Task to carry out
From the entries below, transcribe exactly the lines between the line holding "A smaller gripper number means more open" and the line holding "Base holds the", inclusive; skip all other lines.

━━━━━━

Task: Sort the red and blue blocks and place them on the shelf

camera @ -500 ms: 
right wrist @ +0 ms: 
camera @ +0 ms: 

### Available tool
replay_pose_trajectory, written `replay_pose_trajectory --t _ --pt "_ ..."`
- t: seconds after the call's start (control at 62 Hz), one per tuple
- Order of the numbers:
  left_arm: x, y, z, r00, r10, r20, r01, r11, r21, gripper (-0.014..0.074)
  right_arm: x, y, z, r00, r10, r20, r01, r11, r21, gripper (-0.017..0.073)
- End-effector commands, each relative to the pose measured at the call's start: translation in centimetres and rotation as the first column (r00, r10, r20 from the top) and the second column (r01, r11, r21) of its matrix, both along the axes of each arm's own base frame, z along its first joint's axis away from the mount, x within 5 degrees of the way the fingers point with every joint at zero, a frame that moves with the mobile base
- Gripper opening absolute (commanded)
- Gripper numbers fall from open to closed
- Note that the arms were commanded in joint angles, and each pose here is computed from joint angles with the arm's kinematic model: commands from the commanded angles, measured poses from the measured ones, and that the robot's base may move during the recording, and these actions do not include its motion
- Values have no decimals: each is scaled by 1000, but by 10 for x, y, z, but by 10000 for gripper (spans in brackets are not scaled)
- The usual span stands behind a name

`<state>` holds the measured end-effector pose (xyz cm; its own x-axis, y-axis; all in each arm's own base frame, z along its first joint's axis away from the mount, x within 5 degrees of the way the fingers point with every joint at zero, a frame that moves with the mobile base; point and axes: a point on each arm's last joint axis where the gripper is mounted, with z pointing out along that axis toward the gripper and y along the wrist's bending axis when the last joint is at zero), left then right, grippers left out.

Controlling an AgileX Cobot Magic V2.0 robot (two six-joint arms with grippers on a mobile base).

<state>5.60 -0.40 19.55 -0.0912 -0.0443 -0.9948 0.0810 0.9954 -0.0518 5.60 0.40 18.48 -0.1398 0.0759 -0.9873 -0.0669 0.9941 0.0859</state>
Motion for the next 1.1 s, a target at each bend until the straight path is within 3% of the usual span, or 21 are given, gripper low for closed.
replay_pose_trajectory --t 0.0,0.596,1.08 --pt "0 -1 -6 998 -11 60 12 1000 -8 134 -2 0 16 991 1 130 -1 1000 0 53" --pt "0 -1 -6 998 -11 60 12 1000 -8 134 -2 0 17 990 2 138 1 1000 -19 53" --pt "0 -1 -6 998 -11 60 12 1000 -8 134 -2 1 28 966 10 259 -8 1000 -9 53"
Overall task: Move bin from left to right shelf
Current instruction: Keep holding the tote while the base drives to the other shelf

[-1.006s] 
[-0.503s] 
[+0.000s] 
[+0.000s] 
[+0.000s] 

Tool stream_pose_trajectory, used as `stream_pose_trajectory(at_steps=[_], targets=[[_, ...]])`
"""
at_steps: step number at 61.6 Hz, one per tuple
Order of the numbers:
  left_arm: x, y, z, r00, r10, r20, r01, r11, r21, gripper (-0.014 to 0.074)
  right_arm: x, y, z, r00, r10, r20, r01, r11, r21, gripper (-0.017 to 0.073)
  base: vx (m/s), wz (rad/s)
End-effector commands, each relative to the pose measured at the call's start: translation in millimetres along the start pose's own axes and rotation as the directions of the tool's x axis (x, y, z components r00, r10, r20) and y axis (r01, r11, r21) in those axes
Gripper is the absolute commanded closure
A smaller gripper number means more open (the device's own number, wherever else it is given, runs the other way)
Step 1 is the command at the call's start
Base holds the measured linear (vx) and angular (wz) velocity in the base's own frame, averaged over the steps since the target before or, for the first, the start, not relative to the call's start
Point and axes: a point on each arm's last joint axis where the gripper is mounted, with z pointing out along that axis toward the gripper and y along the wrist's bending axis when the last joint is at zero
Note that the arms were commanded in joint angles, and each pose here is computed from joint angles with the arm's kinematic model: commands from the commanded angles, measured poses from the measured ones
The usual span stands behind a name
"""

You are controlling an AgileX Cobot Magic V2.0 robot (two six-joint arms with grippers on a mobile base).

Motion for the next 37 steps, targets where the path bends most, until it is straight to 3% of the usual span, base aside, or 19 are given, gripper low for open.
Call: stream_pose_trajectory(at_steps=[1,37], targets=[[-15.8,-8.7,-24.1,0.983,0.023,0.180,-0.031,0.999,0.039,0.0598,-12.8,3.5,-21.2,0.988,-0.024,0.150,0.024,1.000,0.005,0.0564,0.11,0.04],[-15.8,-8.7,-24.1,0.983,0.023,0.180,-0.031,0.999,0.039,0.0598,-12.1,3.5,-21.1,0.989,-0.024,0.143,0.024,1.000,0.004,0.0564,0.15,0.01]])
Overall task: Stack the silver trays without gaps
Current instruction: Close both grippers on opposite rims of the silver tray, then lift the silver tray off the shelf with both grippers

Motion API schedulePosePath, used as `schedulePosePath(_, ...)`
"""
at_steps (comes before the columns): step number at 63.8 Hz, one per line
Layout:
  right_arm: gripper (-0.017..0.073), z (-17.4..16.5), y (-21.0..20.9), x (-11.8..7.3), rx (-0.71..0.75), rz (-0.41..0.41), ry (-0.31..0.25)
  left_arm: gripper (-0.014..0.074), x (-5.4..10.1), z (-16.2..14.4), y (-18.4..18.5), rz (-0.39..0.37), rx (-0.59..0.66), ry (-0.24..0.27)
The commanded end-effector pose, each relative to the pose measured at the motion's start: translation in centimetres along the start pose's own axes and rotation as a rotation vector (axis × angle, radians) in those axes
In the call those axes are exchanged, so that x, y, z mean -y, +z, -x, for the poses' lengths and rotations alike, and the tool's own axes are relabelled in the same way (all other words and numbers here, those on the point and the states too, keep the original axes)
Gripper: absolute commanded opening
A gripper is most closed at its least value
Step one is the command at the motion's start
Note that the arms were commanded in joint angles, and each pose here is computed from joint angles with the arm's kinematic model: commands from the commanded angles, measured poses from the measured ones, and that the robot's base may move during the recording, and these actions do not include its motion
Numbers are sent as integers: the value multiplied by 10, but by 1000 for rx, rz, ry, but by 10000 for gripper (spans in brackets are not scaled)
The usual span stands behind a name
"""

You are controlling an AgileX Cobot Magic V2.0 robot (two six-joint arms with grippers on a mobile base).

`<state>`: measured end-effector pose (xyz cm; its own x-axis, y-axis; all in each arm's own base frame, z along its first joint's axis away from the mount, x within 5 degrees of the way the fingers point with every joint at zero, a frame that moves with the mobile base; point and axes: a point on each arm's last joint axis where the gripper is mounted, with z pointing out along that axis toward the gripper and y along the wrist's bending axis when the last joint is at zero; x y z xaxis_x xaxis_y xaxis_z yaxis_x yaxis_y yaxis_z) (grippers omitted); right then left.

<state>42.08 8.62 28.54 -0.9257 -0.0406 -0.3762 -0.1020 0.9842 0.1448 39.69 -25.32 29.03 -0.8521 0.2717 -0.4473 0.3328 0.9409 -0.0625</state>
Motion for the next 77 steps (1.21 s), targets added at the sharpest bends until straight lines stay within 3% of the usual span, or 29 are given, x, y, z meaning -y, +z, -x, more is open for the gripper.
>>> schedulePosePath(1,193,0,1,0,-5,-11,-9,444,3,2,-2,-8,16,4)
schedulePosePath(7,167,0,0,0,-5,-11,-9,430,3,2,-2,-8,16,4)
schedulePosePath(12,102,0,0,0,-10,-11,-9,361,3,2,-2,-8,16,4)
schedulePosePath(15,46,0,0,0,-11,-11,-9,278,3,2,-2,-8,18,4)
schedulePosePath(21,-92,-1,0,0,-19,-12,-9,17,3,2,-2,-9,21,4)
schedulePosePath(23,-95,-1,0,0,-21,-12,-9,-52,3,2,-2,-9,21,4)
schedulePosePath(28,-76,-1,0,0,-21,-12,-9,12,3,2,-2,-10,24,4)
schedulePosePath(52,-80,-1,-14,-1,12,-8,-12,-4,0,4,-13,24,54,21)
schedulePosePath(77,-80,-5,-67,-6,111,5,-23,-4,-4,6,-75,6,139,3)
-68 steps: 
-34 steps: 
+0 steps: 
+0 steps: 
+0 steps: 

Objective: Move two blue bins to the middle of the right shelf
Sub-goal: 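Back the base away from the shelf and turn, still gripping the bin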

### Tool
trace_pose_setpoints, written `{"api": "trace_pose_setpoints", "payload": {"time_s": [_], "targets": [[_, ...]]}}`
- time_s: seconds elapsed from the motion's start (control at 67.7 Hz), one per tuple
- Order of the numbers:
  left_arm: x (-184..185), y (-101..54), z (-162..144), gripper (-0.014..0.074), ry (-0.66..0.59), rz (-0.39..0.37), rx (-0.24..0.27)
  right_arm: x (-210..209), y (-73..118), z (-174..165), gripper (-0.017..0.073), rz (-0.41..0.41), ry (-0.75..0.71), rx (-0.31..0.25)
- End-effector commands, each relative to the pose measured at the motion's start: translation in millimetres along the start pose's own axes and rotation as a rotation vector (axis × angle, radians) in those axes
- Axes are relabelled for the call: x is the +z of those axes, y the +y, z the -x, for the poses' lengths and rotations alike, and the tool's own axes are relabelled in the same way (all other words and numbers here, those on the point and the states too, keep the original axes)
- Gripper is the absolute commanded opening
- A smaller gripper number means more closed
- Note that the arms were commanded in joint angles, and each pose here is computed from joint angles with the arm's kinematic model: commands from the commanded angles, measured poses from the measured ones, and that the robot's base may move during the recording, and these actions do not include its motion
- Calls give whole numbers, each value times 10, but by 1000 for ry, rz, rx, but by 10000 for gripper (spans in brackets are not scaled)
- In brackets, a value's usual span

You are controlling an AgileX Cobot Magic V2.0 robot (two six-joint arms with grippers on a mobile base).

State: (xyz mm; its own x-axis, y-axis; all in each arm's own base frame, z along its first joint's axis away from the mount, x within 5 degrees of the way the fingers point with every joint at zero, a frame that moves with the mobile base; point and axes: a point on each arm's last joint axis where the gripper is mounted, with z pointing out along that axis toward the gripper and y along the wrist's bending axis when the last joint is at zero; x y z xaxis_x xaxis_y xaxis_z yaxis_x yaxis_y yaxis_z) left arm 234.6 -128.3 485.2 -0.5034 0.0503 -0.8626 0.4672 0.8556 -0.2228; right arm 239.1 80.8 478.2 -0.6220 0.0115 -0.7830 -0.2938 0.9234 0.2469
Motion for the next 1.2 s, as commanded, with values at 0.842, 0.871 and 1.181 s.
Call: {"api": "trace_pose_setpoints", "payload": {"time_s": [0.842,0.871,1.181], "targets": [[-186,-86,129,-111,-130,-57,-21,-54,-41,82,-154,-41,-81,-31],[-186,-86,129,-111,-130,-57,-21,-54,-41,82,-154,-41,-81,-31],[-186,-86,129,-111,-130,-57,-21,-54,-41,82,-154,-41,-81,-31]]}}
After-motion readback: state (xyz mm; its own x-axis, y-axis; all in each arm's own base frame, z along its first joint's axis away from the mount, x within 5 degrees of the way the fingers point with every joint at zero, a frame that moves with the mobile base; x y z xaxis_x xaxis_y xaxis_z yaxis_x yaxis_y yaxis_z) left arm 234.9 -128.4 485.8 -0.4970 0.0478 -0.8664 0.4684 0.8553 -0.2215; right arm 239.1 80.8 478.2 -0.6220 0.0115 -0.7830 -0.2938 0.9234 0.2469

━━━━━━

Response
A smaller gripper number means more open (the device's own number, wherever else it is given, runs the other way)
Step 1 is the command at the call's start
Base holds the measured linear (vx) and angular (wz) velocity in the base's own frame, averaged over the steps since the target before or, for the first, the start, not relative to the call's start

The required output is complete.